JOSÉ SIMPLíCIO DA ROCHA FILHO
Nasceu em Maceió, a 6 de fevereiro de 1908. Fez o curso secundário no antigo Liceu Alagoano e doutorou-se em Medicina na Faculdade da Bahia. Foi diretor do «Asilo Santa Leopoldina» de Maceió. Residiu no Rio, onde atuou como médico psiquiatra.
Obra poética: «Sombras do Meio Dia» (versos, com prefácio de
Carlos Chiacchio) Ed. Artes Gráficas. Salvador.

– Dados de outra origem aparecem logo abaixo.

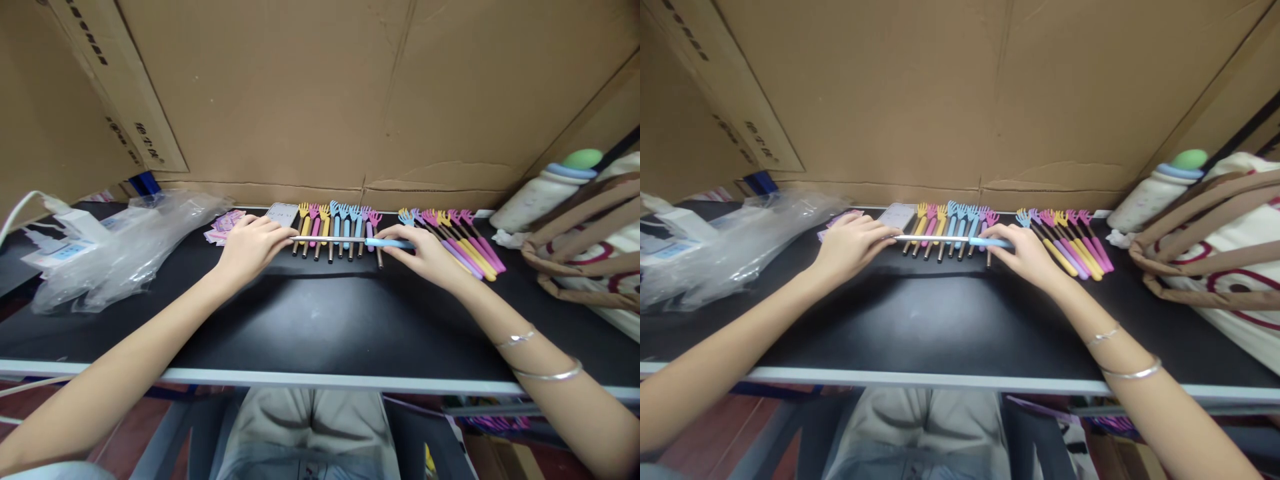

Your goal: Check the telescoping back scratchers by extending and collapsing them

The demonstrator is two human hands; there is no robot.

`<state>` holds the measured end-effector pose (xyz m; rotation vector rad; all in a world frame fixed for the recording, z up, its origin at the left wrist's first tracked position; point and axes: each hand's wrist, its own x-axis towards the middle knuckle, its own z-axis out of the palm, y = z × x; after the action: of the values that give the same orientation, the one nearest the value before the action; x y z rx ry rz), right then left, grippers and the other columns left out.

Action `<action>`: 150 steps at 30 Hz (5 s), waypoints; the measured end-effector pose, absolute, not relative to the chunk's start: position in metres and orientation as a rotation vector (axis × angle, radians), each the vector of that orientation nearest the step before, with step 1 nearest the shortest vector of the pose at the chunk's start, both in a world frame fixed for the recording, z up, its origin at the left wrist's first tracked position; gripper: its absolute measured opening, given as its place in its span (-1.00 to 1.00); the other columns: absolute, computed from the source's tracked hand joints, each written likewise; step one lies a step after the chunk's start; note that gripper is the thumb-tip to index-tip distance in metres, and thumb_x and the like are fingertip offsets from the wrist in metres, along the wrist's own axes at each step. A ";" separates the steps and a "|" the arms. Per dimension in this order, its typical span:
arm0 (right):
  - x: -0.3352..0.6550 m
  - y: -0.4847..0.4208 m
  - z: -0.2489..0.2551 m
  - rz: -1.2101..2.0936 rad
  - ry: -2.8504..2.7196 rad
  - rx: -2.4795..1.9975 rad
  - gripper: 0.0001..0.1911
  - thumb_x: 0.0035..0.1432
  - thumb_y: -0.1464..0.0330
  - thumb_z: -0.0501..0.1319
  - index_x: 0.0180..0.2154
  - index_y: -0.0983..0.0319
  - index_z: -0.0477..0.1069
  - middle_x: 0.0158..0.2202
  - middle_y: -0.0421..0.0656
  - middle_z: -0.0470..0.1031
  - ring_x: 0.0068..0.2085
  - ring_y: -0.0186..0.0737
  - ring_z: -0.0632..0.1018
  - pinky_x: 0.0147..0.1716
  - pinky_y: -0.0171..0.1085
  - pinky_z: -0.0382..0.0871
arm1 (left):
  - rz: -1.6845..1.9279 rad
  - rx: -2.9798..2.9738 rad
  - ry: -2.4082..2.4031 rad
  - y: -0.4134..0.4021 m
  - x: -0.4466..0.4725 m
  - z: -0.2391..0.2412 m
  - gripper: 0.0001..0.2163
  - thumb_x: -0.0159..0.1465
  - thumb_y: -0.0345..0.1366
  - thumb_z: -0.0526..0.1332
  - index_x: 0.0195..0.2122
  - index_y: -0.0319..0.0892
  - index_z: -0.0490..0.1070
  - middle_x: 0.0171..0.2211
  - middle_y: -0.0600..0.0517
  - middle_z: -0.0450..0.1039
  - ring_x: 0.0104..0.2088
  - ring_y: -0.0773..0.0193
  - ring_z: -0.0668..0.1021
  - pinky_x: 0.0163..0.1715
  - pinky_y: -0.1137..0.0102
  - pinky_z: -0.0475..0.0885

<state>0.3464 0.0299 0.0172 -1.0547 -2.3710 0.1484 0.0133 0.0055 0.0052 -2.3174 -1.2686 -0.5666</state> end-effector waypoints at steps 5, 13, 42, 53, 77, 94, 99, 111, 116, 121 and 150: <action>0.346 0.030 0.017 0.178 -2.362 -1.036 -0.81 0.22 0.32 0.14 -0.15 0.20 0.45 -0.17 -0.10 0.55 -0.18 -0.13 0.52 -0.15 -0.18 0.34 | -0.593 -2.302 -1.239 0.007 0.013 0.004 -0.69 0.41 -0.16 -0.01 -0.12 -0.10 0.51 -0.26 -0.04 0.56 -0.23 0.13 0.51 -0.15 0.23 0.29; 0.346 0.029 0.017 0.213 -2.375 -1.034 -0.80 0.21 0.33 0.14 -0.14 0.20 0.45 -0.17 -0.10 0.55 -0.17 -0.11 0.52 -0.15 -0.16 0.34 | -0.593 -2.333 -1.224 0.008 0.010 0.004 -0.67 0.41 -0.15 -0.02 -0.11 -0.09 0.52 -0.26 -0.05 0.57 -0.23 0.14 0.54 -0.17 0.25 0.32; 0.346 0.025 0.016 0.743 -2.407 -1.101 -0.63 0.28 0.13 0.03 -0.12 0.26 0.40 -0.44 -0.17 0.48 -0.41 -0.26 0.52 -0.30 -0.29 0.35 | -0.539 -2.471 -1.289 0.004 -0.002 0.015 -0.72 0.35 -0.04 0.07 -0.11 0.12 0.57 -0.22 0.11 0.62 -0.23 0.23 0.62 -0.46 0.46 0.26; 0.352 0.026 0.015 0.985 -2.421 -1.069 -0.61 0.32 0.11 0.02 -0.08 0.27 0.36 -0.47 -0.26 0.37 -0.62 -0.47 0.34 -0.62 -0.41 0.22 | -0.589 -2.458 -1.189 0.002 -0.002 0.017 -0.69 0.37 -0.05 0.04 -0.13 0.11 0.58 -0.27 0.08 0.63 -0.28 0.26 0.62 -0.49 0.46 0.25; 0.350 0.027 0.022 0.825 -2.149 -1.174 -0.63 0.15 0.06 0.21 -0.24 0.24 0.38 -0.46 -0.21 0.40 -0.50 -0.35 0.41 -0.48 -0.32 0.29 | -0.590 -2.415 -1.449 0.007 -0.013 0.024 -0.72 0.31 -0.07 0.09 -0.11 0.08 0.56 -0.15 0.14 0.60 -0.18 0.20 0.60 -0.32 0.42 0.36; 0.354 0.027 0.021 1.004 -2.235 -1.179 -0.54 0.28 -0.02 0.01 -0.43 0.19 0.28 -0.73 -0.32 0.21 -0.64 -0.37 0.22 -0.50 -0.30 0.14 | -0.686 -2.475 -1.406 0.006 -0.004 0.016 -0.71 0.28 -0.04 0.11 -0.17 0.07 0.59 -0.22 0.09 0.62 -0.25 0.20 0.62 -0.42 0.44 0.30; 0.353 0.030 0.020 1.145 -1.993 -1.303 -0.57 0.12 -0.03 0.20 -0.35 0.22 0.30 -0.64 -0.31 0.25 -0.62 -0.39 0.29 -0.59 -0.33 0.12 | -0.609 -2.484 -1.460 0.007 -0.002 0.016 -0.72 0.27 -0.06 0.10 -0.20 0.03 0.58 -0.22 0.11 0.62 -0.27 0.23 0.61 -0.45 0.46 0.26; 0.358 0.028 0.026 1.308 -1.804 -1.244 -0.60 0.04 0.11 0.31 -0.20 0.19 0.27 -0.52 -0.28 0.36 -0.54 -0.34 0.42 -0.51 -0.30 0.31 | -0.569 -2.511 -1.548 0.010 -0.008 0.020 -0.73 0.28 -0.05 0.10 -0.17 0.07 0.56 -0.14 0.19 0.60 -0.39 0.28 0.57 -0.49 0.46 0.22; 0.360 0.027 0.027 1.364 -1.839 -1.216 -0.53 0.04 0.04 0.31 -0.18 0.17 0.19 -0.55 -0.33 0.35 -0.58 -0.36 0.41 -0.54 -0.31 0.29 | -0.610 -2.499 -1.511 0.011 -0.009 0.019 -0.72 0.27 -0.05 0.11 -0.16 0.09 0.58 -0.14 0.18 0.60 -0.40 0.29 0.57 -0.48 0.47 0.23; 0.362 0.027 0.025 1.429 -1.875 -1.174 -0.52 0.08 0.00 0.27 -0.18 0.18 0.18 -0.59 -0.33 0.36 -0.64 -0.34 0.41 -0.60 -0.32 0.24 | -0.669 -2.482 -1.464 0.009 -0.007 0.017 -0.73 0.26 -0.05 0.13 -0.18 0.07 0.60 -0.19 0.15 0.62 -0.37 0.27 0.59 -0.46 0.47 0.25; 0.356 0.034 0.013 0.990 -2.062 -1.200 -0.42 0.06 -0.22 0.11 -0.50 0.16 0.16 -0.68 -0.29 0.23 -0.62 -0.38 0.22 -0.54 -0.29 0.14 | -0.687 -2.571 -1.400 0.014 -0.015 0.017 -0.69 0.30 -0.03 0.10 -0.10 0.05 0.57 -0.11 0.15 0.59 -0.18 0.22 0.62 -0.31 0.43 0.35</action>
<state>0.3557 0.0341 0.0132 -1.2000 -2.0624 0.9895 -0.0153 0.0141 0.0171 -2.5706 -1.3999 -0.6869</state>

Bahia. 1951.
SEREI UMA SOMBRA
Não te vás ainda,
que eu te quero divertir.
Contar-te-ei velhas histórias.
Antigas e novas lendas aprenderei
para narrar-te.
Não te vás ainda,
que eu desejo seduzir-te.
Farei as maiores proezas,
contanto que não te vás.
Serei ridículo e sublime
como o palhaço do circo.
Andarei de cambalhotas,
imitarei o pregoeiro,
cantarei como os tenores,
falarei como os speakers,
enchendo os ares de erres,
se te agrada.
Irei lutar em New York
com o negro Joe Luís.
Sairei machucado da luta,
mas satisfeito por te amar.
Serei tudo o que quiseres:
soldado, gangster, mujik,
croupier, explorador de mulheres,
cortador de cana nas usinas,
retirante durante as secas,
marinheiro afrontando as ondas,
contanto que não te vás.
Anular-me-ei, se quiseres,
e serei, se te agrada,
uma sombra — a tua sombra,
projetada pelo chão,
te seguindo fielmente.
AUSÊNCIA
Imagino que regressas inesperadamente,
e que eu mesmo em pessoa te vou abrir a porta,
e que entras para o meu quarto,
onde tento, com o auxílio das cortinas,
fazer desabar sobre nós a mais temporã das noites.
Imagino que vens linda, muito mais linda do que és,
e que de ti me aproximo em êxtase,
e te envolvo numa carícia transcendente.
Imagino ainda a posterior e definitiva lassidão que nos
haveria de tomar,
os teus gestos lentos e imprecisos.
a tua palavra doce e abafada
e o fumo do teu cigarro, pondo tons azulados na penumbra
do quarto
Tudo isso imagino, ou talvez recordo,
enquanto, em vão, procuro, com as minhas mãos crispadas.
estrangular o terrível e inerte coração da angústia.